Listening to the Piano Sonatas

If there is one area of Mozart's output I find particularly fascinating it is that of his piano sonatas. With the exception of Sonatas 1-5 I find all of the piano sonatas compelling listening. These latter works form constantly refreshing and poignantly beautiful sound as they are played, their internal dramas form and reform in my mind. I think Mozart's mastery of the keyboard is one of the finest and I have no doubt he was of the virtuoso class as I hear them yet again. Where Bach's tremendous outpourings for the keyboard tend to ramble interminably, Mozart's compositions rivet the listener to every note and one pricks up one's ears in anticipation of his emphatic rhythms and charming melodies.

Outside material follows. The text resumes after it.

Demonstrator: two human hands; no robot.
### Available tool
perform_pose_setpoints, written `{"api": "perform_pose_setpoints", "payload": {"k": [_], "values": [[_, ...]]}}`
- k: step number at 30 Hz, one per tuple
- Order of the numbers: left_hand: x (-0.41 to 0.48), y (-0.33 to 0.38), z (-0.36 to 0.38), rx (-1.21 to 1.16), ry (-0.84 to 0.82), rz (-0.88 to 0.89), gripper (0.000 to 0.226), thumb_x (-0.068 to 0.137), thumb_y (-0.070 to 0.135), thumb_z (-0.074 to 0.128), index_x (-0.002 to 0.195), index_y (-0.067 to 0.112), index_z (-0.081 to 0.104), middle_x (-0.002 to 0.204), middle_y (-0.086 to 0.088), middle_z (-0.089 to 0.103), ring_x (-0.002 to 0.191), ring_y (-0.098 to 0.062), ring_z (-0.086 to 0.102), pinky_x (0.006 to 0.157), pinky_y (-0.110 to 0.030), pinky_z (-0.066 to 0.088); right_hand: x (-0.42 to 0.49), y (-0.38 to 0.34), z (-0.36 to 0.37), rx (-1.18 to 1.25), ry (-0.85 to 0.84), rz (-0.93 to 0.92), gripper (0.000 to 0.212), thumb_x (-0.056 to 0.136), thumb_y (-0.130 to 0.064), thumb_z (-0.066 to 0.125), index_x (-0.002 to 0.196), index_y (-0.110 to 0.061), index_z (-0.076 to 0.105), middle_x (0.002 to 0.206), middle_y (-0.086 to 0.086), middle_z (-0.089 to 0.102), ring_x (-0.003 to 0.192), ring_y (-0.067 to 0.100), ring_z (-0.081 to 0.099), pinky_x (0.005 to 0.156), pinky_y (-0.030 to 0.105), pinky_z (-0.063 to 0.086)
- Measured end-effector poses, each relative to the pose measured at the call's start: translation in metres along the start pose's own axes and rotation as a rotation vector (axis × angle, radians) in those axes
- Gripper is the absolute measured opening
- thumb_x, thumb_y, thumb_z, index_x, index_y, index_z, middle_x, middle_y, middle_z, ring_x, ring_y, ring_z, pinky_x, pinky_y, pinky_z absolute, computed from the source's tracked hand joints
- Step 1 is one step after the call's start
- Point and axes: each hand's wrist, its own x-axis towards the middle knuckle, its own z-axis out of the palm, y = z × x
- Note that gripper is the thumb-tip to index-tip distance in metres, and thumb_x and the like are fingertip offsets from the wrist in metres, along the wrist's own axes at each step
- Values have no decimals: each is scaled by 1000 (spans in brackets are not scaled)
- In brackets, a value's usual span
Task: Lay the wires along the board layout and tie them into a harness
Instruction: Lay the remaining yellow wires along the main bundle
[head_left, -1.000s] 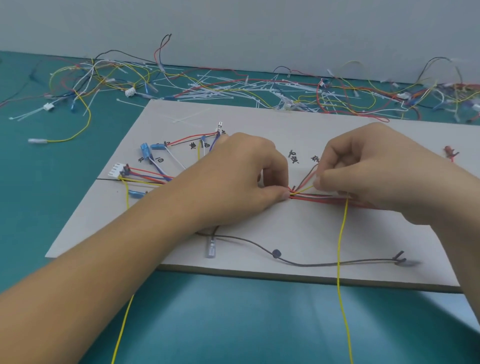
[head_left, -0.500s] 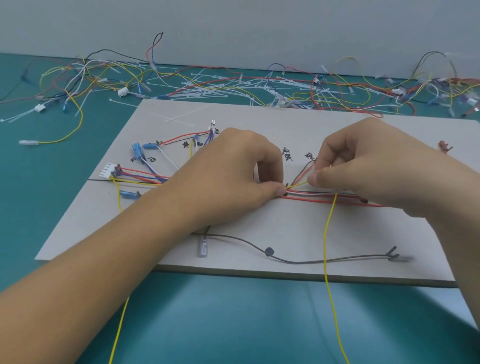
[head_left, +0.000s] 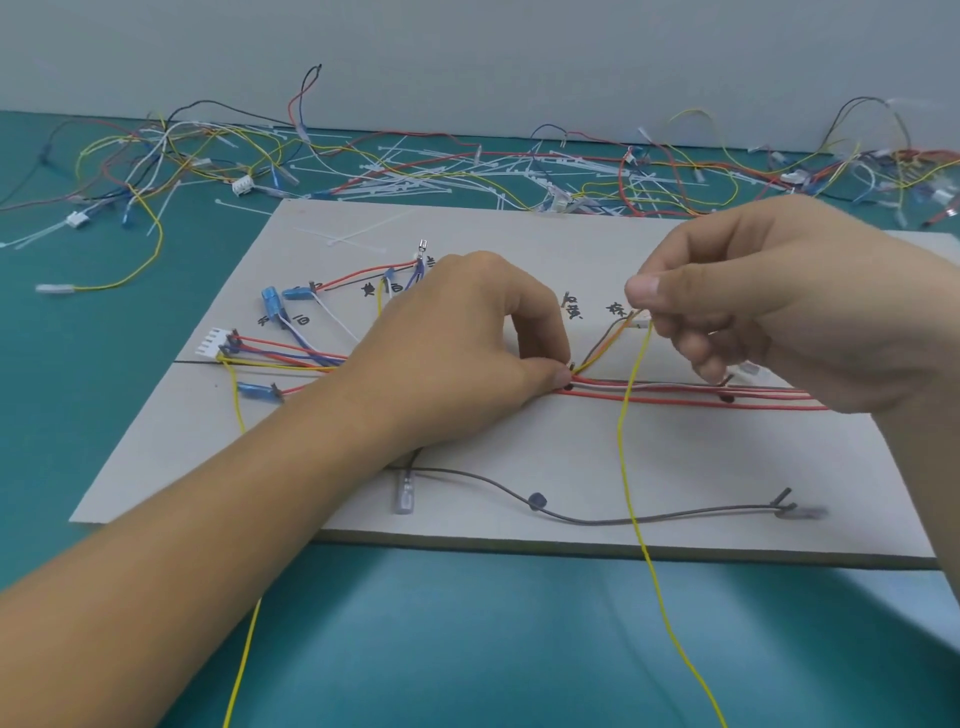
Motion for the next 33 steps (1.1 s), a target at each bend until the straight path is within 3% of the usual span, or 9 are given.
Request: {"api": "perform_pose_setpoints", "payload": {"k": [4, 8, 15, 20, 24, 27, 29, 33], "values": [[0, 0, 0, -16, -10, -23, 9, 78, 33, 83, 74, 34, 75, 67, 28, 65, 60, 12, 52, 58, -23, 34, 1, 1, -6, 97, -19, 18, 18, 67, -7, 73, 83, 2, 75, 71, 16, 70, 54, 19, 66, 47, 23, 53], [0, -2, 1, -12, 4, -37, 9, 77, 35, 83, 74, 35, 75, 72, 25, 68, 60, 10, 53, 58, -23, 35, 2, 5, -6, 58, 54, 32, 8, 86, 6, 67, 89, 6, 74, 74, 18, 72, 56, 17, 67, 47, 23, 54], [0, -4, 3, -1, 35, -62, 11, 74, 39, 84, 73, 35, 74, 71, 25, 67, 62, 9, 54, 58, -23, 35, 9, 14, 1, -224, 252, 20, 12, 93, -8, 70, 83, -7, 75, 73, 9, 75, 53, 13, 64, 41, 27, 50], [0, -2, 2, 14, 42, -68, 13, 73, 41, 86, 72, 33, 75, 71, 20, 68, 61, 6, 53, 60, -24, 37, 14, 20, 3, -513, 336, -27, 17, 94, -20, 69, 76, -21, 72, 61, -9, 70, 41, 1, 55, 36, 13, 37], [1, -2, 2, 12, 73, -89, 20, 69, 40, 90, 79, 33, 75, 72, 20, 69, 60, 6, 55, 58, -23, 37, 17, 19, 7, -604, 358, -69, 15, 92, -27, 72, 76, -25, 71, 75, -5, 70, 51, 2, 56, 52, 21, 40], [1, -1, 2, -12, 140, -105, 53, 62, 37, 96, 108, 37, 69, 82, 19, 68, 66, 5, 54, 66, -29, 45, 24, 15, 13, -652, 396, -86, 13, 90, -30, 73, 79, -24, 72, 76, -8, 69, 65, 2, 58, 58, 22, 41], [0, 1, 1, -50, 114, -60, 69, 63, 30, 96, 121, 42, 62, 88, 17, 68, 65, 0, 57, 69, -28, 47, 28, 14, 16, -676, 416, -87, 12, 89, -32, 73, 81, -24, 73, 77, -9, 68, 76, 10, 63, 66, 28, 49], [-1, 2, 0, -34, 92, 33, 36, 68, 27, 93, 97, 36, 74, 85, 16, 69, 64, -7, 59, 59, -11, 41, 42, 13, 24, -761, 379, -51, 12, 89, -35, 72, 86, -24, 72, 84, -6, 67, 87, 24, 65, 81, 42, 57]]}}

Sonatas 1-5 are also interesting works but tend to throw the listener into a more contemplative, reflective mood. If the mind is attempting to spring into action Sonatas 6-8 with their emphasis on the virtuoso keyboard come to the listening fore. Sonatas 9-12 are a core of beautiful but bright listening, the slower movements making for deeply poignant moods. Sonatas 13-14 including the Fantasia in C Minor are brilliantly dramatic works containing many deeply moving slow passages. Sonatas 15-17 including the Sonata in F Major once again show off Mozart's sense of subtle, moving charm.
In contrast, I found many of the Piano Variations much duller on the ear, but when Mozart commands attention, even at times in these, he does so completely. The Sonatas form a plateau of intense listening pleasure and they move the mind towards rationality, each note following the next with a mathematical precision. The Bach experience in "The Well Tempered Clavier" is quite a different one, with polyphonic effects being entirely absent from the Mozart works. You feel that Mozart's Sonatas were intended to directly engage a small but attentive audience, whereas the endless Fugues of Bach are for rambling around the keyboard mainly to amuse Bach himself. Mozart's themes have a definite beginning, a middle section and an end whereas after listening to many of Bach's Fugues the listener just remains hopelessly confused. I can see Mozart performing his sonatas in a drawing room setting-you tend to envisage Bach banging away merrily to himself in an attic somewhere, not absolutely certain where the music is going.
Some stretches along Bach's Immense keyboard highway can startle you with their intensity, even virtuosity, but I never return time and time again to listen there as I do with Mozart.